_Task to complete_
Without omitting anything, return the records precisely as given.

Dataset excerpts

____________

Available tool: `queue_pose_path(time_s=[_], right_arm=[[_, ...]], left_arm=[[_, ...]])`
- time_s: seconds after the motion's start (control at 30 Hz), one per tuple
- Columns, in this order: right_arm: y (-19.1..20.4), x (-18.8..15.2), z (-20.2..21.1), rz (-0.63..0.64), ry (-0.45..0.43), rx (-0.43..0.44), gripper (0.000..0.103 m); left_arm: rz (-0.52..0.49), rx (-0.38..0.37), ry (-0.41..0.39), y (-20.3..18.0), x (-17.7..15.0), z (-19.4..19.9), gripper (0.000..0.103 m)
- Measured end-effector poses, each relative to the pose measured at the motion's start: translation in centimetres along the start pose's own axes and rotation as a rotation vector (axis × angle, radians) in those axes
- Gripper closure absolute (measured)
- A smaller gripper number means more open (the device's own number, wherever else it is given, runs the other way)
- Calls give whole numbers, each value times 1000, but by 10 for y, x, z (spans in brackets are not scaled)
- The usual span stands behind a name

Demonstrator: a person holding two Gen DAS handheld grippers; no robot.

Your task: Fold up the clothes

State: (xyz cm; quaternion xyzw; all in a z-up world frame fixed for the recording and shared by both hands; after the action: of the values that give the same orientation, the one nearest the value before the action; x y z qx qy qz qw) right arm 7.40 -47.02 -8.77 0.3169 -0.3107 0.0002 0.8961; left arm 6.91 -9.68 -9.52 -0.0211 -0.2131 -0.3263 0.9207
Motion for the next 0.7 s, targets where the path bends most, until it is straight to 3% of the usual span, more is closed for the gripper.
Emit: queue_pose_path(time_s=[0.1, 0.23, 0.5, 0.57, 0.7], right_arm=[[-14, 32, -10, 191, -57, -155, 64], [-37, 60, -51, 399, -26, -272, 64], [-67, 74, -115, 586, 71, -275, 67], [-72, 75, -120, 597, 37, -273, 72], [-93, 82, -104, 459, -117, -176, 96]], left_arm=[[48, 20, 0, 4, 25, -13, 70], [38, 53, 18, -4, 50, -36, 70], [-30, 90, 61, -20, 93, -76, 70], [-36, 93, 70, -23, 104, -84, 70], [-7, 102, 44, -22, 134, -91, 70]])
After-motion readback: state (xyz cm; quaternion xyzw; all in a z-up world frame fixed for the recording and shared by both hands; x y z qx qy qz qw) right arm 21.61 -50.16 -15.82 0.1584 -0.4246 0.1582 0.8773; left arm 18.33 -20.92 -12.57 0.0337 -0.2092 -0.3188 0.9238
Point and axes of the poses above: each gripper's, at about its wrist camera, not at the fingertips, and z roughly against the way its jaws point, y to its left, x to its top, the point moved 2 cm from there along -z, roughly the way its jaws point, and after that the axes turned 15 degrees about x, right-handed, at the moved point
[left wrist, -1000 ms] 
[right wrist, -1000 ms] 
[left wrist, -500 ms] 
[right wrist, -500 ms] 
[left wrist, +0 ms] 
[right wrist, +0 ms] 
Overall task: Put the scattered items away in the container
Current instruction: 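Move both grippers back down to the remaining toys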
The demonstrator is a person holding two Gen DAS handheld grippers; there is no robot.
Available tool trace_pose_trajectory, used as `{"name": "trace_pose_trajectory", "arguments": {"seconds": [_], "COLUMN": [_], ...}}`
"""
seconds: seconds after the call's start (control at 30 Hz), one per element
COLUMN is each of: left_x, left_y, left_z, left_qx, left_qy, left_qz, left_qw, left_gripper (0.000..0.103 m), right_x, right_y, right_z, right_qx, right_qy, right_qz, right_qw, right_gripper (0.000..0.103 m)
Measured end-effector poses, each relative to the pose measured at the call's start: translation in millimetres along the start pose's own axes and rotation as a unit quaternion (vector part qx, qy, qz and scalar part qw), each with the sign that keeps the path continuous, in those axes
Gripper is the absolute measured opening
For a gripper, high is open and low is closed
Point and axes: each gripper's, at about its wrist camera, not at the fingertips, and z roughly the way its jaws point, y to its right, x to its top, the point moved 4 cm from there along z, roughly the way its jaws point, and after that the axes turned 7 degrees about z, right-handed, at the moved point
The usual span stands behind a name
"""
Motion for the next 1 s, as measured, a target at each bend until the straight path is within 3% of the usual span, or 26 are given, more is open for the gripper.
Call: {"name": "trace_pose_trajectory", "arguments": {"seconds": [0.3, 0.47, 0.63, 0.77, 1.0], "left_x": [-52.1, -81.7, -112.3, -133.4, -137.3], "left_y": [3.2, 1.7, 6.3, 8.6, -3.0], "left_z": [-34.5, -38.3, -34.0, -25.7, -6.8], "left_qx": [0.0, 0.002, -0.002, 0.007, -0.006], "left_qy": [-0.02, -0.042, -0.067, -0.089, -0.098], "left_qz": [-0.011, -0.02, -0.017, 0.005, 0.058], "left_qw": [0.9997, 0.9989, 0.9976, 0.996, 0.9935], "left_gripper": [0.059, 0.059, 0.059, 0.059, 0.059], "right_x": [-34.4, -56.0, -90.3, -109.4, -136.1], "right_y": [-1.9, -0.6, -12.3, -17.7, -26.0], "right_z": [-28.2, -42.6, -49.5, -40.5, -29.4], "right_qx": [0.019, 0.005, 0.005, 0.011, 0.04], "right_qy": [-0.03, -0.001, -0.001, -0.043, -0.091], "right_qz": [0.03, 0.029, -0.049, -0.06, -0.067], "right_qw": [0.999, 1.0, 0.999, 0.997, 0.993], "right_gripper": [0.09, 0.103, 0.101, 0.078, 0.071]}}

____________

_Response for this exercise_
Available tool: `queue_pose_path(time_s=[_], right_arm=[[_, ...]], left_arm=[[_, ...]])`
- time_s: seconds after the motion's start (control at 30 Hz), one per tuple
- Columns, in this order: right_arm: y (-19.1..20.4), x (-18.8..15.2), z (-20.2..21.1), rz (-0.63..0.64), ry (-0.45..0.43), rx (-0.43..0.44), gripper (0.000..0.103 m); left_arm: rz (-0.52..0.49), rx (-0.38..0.37), ry (-0.41..0.39), y (-20.3..18.0), x (-17.7..15.0), z (-19.4..19.9), gripper (0.000..0.103 m)
- Measured end-effector poses, each relative to the pose measured at the motion's start: translation in centimetres along the start pose's own axes and rotation as a rotation vector (axis × angle, radians) in those axes
- Gripper closure absolute (measured)
- A smaller gripper number means more open (the device's own number, wherever else it is given, runs the other way)
- Calls give whole numbers, each value times 1000, but by 10 for y, x, z (spans in brackets are not scaled)
- The usual span stands behind a name

Demonstrator: a person holding two Gen DAS handheld grippers; no robot.

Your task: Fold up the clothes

State: (xyz cm; quaternion xyzw; all in a z-up world frame fixed for the recording and shared by both hands; after the action: of the values that give the same orientation, the one nearest the value before the action; x y z qx qy qz qw) right arm 7.40 -47.02 -8.77 0.3169 -0.3107 0.0002 0.8961; left arm 6.91 -9.68 -9.52 -0.0211 -0.2131 -0.3263 0.9207
Motion for the next 0.7 s, targets where the path bends most, until it is straight to 3% of the usual span, more is closed for the gripper.
Emit: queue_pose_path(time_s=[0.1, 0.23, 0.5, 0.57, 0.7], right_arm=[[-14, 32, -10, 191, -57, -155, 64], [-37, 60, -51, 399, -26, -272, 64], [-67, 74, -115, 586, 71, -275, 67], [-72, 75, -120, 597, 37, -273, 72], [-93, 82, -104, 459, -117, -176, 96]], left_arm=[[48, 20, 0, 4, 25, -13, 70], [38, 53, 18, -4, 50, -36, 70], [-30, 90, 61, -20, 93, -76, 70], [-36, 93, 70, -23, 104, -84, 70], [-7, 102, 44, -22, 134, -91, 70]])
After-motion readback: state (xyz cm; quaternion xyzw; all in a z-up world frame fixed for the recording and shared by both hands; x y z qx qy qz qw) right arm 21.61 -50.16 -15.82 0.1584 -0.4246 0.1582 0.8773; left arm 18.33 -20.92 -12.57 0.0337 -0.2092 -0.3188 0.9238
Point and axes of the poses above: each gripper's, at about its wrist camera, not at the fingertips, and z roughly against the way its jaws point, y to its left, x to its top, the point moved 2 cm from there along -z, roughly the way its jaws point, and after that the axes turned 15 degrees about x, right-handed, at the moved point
[left wrist, -1000 ms] 
[right wrist, -1000 ms] 
[left wrist, -500 ms] 
[right wrist, -500 ms] 
[left wrist, +0 ms] 
[right wrist, +0 ms] 
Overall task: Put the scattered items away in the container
Current instruction: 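Move both grippers back down to the remaining toys
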The demonstrator is a person holding two Gen DAS handheld grippers; there is no robot.
Available tool trace_pose_trajectory, used as `{"name": "trace_pose_trajectory", "arguments": {"seconds": [_], "COLUMN": [_], ...}}`
"""
seconds: seconds after the call's start (control at 30 Hz), one per element
COLUMN is each of: left_x, left_y, left_z, left_qx, left_qy, left_qz, left_qw, left_gripper (0.000..0.103 m), right_x, right_y, right_z, right_qx, right_qy, right_qz, right_qw, right_gripper (0.000..0.103 m)
Measured end-effector poses, each relative to the pose measured at the call's start: translation in millimetres along the start pose's own axes and rotation as a unit quaternion (vector part qx, qy, qz and scalar part qw), each with the sign that keeps the path continuous, in those axes
Gripper is the absolute measured opening
For a gripper, high is open and low is closed
Point and axes: each gripper's, at about its wrist camera, not at the fingertips, and z roughly the way its jaws point, y to its right, x to its top, the point moved 4 cm from there along z, roughly the way its jaws point, and after that the axes turned 7 degrees about z, right-handed, at the moved point
The usual span stands behind a name
"""
Motion for the next 1 s, as measured, a target at each bend until the straight path is within 3% of the usual span, or 26 are given, more is open for the gripper.
Call: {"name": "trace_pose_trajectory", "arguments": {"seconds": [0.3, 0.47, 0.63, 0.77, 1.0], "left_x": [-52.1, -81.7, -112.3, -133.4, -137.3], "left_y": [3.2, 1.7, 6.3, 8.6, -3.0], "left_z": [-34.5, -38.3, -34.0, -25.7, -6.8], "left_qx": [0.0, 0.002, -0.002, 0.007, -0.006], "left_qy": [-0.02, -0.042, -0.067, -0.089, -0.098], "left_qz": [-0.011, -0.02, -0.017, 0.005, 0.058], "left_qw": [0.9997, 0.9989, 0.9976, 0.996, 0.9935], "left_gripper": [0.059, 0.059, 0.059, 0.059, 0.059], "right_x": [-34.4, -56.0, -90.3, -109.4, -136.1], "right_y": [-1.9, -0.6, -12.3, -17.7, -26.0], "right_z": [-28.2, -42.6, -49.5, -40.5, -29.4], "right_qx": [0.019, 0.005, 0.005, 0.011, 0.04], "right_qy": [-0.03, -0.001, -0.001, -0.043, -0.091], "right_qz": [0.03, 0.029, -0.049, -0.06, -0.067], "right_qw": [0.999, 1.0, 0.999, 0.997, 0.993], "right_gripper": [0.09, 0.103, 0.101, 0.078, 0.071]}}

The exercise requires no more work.